THE PROBLEM: Given the records below, would you repeat exactly the lines that begin at the one containing "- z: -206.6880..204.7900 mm" and end at the one containing "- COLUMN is", inclusive?

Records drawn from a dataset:
((
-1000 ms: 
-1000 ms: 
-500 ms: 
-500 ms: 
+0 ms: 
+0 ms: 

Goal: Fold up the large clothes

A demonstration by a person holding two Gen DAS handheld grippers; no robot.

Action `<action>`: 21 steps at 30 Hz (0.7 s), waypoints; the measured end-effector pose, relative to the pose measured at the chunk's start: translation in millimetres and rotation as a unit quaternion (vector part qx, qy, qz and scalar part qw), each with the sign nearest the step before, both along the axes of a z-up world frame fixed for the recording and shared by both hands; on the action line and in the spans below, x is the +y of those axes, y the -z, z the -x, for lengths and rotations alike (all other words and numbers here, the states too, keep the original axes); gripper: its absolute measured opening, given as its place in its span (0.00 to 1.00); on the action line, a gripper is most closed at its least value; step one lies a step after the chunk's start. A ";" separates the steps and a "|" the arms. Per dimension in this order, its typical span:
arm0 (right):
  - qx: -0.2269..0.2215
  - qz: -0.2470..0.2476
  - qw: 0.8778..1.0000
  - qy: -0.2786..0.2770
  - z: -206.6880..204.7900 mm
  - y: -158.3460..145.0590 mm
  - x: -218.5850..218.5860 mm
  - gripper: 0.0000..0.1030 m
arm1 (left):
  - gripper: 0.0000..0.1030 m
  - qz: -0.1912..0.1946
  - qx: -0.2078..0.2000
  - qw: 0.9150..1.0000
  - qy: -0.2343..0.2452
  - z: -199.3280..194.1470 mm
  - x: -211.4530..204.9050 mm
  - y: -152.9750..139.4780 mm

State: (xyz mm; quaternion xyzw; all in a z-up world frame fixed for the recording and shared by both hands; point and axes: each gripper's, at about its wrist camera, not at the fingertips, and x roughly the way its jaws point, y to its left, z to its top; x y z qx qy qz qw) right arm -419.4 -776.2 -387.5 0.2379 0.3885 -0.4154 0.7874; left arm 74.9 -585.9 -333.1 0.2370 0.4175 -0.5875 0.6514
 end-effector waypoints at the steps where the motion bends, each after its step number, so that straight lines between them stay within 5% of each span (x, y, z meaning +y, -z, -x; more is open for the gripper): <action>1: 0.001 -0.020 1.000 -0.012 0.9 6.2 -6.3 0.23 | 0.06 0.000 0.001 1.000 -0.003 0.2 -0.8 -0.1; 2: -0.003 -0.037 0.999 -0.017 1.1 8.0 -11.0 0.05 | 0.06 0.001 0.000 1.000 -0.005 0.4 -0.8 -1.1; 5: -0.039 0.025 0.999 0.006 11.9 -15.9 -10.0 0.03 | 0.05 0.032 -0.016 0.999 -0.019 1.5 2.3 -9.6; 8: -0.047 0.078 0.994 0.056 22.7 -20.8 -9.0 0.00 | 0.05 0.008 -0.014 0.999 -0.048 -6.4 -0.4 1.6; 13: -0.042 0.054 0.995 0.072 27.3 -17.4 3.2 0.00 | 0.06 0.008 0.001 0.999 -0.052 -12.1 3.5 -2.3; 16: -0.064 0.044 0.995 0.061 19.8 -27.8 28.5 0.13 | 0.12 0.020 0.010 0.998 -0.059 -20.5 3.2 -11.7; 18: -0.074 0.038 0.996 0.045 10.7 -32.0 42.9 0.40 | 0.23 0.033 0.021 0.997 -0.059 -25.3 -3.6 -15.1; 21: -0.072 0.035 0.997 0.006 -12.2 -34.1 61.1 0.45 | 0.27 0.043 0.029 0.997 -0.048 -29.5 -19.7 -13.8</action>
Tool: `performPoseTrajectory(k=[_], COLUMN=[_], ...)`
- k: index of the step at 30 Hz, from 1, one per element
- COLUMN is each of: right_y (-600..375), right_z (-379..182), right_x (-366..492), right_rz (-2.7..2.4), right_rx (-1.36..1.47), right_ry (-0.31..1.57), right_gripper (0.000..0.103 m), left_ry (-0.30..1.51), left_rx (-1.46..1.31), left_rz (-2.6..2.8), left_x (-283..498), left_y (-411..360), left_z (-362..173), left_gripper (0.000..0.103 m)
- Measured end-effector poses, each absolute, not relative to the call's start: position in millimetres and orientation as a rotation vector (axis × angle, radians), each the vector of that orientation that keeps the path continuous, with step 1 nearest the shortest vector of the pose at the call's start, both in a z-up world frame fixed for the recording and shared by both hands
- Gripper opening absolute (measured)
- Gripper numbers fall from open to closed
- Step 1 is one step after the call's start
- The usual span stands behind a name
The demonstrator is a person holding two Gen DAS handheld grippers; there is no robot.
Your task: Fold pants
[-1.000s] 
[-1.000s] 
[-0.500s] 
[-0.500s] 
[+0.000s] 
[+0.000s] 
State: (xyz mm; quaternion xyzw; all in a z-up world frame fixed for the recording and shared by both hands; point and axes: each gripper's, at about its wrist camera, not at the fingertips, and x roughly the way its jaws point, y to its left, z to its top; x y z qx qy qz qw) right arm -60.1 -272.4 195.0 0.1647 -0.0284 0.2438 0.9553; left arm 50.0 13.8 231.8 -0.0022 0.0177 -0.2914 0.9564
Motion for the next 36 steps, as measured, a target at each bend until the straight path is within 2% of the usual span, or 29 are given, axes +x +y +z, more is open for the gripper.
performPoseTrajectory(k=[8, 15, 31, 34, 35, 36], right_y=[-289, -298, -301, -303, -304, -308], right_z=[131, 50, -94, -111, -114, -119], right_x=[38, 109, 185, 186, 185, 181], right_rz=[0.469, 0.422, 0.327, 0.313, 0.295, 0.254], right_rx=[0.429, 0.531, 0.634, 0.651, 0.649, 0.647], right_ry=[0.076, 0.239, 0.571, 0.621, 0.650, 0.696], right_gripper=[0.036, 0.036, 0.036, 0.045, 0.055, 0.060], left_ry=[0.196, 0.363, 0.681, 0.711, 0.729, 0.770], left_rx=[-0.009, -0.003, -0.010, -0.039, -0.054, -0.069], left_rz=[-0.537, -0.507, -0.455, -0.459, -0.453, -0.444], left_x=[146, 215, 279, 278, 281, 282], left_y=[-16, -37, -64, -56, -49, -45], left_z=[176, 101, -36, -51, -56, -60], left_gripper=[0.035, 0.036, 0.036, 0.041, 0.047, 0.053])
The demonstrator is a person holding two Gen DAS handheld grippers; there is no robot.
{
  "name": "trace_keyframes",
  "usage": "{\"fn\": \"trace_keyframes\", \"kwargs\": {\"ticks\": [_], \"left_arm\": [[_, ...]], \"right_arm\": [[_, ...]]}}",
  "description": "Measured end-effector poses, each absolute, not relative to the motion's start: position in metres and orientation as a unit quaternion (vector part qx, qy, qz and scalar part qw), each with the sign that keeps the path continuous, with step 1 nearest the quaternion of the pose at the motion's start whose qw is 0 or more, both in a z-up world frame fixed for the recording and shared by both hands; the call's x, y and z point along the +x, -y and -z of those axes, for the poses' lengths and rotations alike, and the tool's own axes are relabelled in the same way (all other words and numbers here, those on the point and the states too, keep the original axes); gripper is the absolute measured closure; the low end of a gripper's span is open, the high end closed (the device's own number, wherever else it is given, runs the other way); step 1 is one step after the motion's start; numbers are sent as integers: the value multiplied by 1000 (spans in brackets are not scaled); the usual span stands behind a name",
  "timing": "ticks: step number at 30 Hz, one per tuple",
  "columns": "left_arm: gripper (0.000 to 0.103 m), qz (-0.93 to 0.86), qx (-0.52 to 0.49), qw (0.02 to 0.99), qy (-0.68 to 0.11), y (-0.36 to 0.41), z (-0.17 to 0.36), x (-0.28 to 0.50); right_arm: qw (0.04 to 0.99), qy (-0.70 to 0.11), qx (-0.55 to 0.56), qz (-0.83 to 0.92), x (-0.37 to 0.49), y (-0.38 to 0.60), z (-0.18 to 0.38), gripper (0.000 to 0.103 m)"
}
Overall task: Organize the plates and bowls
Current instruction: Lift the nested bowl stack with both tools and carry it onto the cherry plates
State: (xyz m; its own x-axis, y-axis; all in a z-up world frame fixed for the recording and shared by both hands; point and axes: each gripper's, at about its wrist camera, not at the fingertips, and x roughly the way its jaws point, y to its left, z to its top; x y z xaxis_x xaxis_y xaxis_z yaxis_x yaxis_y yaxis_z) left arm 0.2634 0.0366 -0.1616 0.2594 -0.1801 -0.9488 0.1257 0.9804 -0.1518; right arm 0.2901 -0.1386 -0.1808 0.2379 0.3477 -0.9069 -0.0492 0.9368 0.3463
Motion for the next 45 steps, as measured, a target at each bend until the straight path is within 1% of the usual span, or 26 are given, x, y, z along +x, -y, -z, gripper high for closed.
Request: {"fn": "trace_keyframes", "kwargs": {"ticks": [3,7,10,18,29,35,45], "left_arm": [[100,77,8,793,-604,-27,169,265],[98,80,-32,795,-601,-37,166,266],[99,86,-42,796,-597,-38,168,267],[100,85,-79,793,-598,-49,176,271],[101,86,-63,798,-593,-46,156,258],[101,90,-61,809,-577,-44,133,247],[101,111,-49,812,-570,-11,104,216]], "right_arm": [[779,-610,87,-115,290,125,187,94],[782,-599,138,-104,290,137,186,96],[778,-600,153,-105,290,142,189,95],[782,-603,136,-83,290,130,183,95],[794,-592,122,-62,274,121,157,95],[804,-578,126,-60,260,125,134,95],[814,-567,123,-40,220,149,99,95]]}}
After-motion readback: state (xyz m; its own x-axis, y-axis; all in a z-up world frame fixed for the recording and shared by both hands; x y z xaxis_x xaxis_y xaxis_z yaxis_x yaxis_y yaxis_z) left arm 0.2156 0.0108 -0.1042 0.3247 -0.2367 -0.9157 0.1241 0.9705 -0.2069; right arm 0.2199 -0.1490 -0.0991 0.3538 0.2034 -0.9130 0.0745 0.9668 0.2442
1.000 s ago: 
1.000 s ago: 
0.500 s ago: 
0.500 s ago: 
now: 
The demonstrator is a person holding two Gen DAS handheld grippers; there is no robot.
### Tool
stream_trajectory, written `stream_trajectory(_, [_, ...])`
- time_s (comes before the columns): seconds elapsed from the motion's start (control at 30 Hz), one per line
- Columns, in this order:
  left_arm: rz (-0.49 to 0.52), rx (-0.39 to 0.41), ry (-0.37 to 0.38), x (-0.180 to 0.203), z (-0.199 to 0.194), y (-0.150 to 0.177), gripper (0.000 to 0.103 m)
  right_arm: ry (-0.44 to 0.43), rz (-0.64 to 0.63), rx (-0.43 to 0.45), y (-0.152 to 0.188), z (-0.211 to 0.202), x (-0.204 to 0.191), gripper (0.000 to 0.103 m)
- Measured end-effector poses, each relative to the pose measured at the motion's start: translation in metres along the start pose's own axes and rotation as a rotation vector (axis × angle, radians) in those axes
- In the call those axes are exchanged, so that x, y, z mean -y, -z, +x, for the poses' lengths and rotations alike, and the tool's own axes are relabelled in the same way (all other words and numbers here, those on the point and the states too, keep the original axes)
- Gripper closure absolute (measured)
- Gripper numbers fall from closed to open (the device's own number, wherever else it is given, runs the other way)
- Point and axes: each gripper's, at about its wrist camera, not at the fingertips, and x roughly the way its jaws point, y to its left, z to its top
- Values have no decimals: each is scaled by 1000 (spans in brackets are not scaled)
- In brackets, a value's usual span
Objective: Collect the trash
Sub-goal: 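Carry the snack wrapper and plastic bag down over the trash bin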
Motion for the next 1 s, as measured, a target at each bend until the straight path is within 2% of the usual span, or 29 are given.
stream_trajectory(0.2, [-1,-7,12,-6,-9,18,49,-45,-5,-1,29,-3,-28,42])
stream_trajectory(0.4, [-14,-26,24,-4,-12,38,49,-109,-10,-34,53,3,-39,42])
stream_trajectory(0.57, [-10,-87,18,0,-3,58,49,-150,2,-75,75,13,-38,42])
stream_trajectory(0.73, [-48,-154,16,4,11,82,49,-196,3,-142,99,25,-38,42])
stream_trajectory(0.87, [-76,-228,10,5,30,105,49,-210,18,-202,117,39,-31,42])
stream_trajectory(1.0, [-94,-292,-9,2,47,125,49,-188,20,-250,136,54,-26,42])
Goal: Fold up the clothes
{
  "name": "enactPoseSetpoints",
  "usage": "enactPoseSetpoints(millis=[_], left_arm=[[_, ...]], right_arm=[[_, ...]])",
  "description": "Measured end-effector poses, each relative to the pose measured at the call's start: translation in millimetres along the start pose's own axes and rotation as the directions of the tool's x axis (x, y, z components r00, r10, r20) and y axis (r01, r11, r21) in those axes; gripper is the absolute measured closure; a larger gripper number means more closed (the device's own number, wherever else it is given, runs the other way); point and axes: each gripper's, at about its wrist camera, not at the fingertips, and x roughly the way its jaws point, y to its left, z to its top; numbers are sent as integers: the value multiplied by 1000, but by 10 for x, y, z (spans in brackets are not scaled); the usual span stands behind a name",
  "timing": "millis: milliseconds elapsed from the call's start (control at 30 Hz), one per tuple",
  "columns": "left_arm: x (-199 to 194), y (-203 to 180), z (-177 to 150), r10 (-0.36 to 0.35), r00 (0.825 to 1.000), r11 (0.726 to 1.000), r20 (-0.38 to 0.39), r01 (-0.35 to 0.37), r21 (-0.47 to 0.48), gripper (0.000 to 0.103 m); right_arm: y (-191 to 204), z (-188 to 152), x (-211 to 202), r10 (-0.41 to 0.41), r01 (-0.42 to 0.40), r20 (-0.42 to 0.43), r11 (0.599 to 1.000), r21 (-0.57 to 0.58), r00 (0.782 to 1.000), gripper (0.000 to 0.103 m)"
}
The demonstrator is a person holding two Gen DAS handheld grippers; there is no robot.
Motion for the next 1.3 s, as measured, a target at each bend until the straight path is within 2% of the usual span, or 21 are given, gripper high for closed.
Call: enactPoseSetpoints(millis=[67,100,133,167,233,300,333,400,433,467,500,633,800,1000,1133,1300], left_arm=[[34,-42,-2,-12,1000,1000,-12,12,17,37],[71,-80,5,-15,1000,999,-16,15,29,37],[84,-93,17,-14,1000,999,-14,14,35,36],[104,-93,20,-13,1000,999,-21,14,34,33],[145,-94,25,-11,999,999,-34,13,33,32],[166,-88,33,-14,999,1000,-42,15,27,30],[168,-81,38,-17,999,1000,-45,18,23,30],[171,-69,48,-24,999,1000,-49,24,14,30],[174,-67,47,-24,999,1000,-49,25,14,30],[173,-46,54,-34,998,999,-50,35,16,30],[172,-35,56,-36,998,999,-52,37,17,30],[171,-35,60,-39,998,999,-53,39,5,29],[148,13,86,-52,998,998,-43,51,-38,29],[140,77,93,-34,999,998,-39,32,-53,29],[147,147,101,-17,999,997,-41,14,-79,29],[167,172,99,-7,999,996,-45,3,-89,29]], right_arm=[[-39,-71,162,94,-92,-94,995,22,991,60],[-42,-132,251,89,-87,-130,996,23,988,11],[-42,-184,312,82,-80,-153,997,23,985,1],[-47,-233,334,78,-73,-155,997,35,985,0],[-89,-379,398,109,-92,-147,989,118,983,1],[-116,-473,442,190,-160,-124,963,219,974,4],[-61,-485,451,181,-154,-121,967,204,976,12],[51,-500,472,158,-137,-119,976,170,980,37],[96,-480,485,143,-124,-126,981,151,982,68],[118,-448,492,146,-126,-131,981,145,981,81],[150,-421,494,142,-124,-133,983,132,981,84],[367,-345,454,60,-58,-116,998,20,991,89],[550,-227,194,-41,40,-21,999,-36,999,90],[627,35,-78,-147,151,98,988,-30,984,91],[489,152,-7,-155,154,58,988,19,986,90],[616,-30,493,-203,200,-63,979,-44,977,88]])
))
RESULT FOR THIS TASK:
  - z: -206.6880..204.7900 mm
  - y: -158.3460..145.0590 mm
  - x: -218.5850..218.5860 mm
  - gripper: 0.0000..0.1030 m
arm1 (left):
  - gripper: 0.0000..0.1030 m
  - qz: -0.1912..0.1946
  - qx: -0.2078..0.2000
  - qw: 0.9150..1.0000
  - qy: -0.2343..0.2452
  - z: -199.3280..194.1470 mm
  - x: -211.4530..204.9050 mm
  - y: -152.9750..139.4780 mm

State: (xyz mm; quaternion xyzw; all in a z-up world frame fixed for the recording and shared by both hands; point and axes: each gripper's, at about its wrist camera, not at the fingertips, and x roughly the way its jaws point, y to its left, z to its top; x y z qx qy qz qw) right arm -419.4 -776.2 -387.5 0.2379 0.3885 -0.4154 0.7874; left arm 74.9 -585.9 -333.1 0.2370 0.4175 -0.5875 0.6514
 end-effector waypoints at the steps where the motion bends, each after its step number, so that straight lines between them stay within 5% of each span (x, y, z meaning +y, -z, -x; more is open for the gripper): <action>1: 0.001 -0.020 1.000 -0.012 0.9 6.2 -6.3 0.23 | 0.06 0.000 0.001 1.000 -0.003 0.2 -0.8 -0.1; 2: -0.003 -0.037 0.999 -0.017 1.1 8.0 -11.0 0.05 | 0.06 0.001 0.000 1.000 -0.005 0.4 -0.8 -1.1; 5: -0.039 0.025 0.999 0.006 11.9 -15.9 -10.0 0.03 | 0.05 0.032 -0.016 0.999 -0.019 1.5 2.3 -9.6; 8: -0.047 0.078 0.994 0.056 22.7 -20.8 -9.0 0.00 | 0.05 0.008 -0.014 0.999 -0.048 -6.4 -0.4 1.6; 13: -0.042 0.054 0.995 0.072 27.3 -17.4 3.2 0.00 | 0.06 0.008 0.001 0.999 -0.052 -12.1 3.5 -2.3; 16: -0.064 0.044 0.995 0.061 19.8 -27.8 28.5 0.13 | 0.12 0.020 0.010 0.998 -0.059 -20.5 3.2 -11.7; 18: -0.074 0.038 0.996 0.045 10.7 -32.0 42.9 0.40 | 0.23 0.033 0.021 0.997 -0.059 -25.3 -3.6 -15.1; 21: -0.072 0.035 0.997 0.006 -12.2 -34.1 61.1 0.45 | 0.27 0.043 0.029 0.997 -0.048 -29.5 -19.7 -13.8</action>
Tool: `performPoseTrajectory(k=[_], COLUMN=[_], ...)`
- k: index of the step at 30 Hz, from 1, one per element
- COLUMN is each of: right_y (-600..375), right_z (-379..182), right_x (-366..492), right_rz (-2.7..2.4), right_rx (-1.36..1.47), right_ry (-0.31..1.57), right_gripper (0.000..0.103 m), left_ry (-0.30..1.51), left_rx (-1.46..1.31), left_rz (-2.6..2.8), left_x (-283..498), left_y (-411..360), left_z (-362..173), left_gripper (0.000..0.103 m)

What was requested is fully covered by this answer.